Try it
Give the number of lines in the records below that contain the word "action". State only that number.

Records excerpted from a collection
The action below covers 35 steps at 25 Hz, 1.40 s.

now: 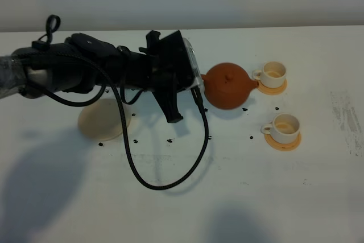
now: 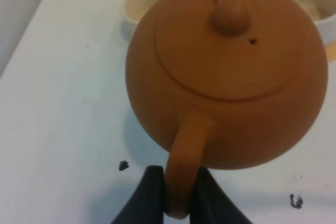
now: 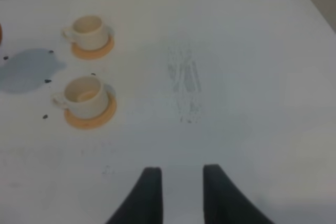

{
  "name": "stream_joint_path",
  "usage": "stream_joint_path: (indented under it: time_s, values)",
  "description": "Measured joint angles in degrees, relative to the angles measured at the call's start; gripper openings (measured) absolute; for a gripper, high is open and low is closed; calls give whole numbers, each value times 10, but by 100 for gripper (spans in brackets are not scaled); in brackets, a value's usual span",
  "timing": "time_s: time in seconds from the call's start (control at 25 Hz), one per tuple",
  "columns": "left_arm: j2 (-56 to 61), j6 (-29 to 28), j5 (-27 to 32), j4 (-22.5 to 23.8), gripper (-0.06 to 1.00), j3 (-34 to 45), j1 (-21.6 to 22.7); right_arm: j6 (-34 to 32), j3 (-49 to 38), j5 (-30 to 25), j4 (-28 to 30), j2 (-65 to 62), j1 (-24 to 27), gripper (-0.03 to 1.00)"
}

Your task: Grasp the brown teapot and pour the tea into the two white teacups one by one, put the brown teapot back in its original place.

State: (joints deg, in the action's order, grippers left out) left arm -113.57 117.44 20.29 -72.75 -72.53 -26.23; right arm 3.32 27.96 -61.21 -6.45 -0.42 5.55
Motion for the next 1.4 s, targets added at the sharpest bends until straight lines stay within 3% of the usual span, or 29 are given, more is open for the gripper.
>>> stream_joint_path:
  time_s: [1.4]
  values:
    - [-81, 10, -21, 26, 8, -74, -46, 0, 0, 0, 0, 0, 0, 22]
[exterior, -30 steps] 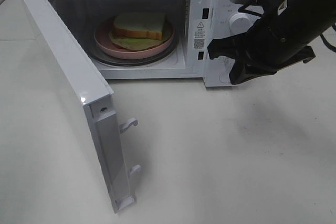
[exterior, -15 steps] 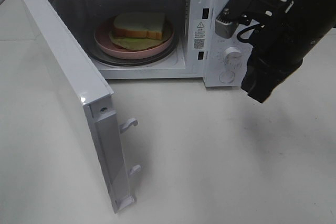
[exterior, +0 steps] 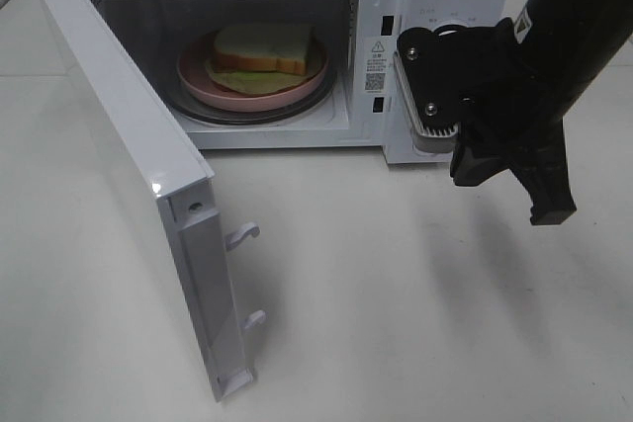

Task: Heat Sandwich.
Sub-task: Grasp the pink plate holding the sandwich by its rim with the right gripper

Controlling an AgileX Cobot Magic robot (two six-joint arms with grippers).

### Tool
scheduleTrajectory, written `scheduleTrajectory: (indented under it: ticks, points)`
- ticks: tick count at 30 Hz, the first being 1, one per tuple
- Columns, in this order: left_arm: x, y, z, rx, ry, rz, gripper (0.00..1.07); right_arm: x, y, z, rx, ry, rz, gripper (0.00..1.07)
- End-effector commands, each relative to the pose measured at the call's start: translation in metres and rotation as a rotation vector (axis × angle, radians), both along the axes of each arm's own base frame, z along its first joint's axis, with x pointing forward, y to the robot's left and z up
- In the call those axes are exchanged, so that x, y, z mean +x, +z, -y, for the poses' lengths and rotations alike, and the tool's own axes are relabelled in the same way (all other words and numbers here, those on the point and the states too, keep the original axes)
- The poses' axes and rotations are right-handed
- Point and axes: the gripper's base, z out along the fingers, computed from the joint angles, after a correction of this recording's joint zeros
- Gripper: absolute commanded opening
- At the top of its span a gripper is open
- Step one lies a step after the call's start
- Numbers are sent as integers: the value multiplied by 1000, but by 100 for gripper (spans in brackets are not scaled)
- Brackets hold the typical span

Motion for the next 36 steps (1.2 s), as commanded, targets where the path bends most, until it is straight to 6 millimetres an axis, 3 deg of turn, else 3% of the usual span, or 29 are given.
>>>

Task result
2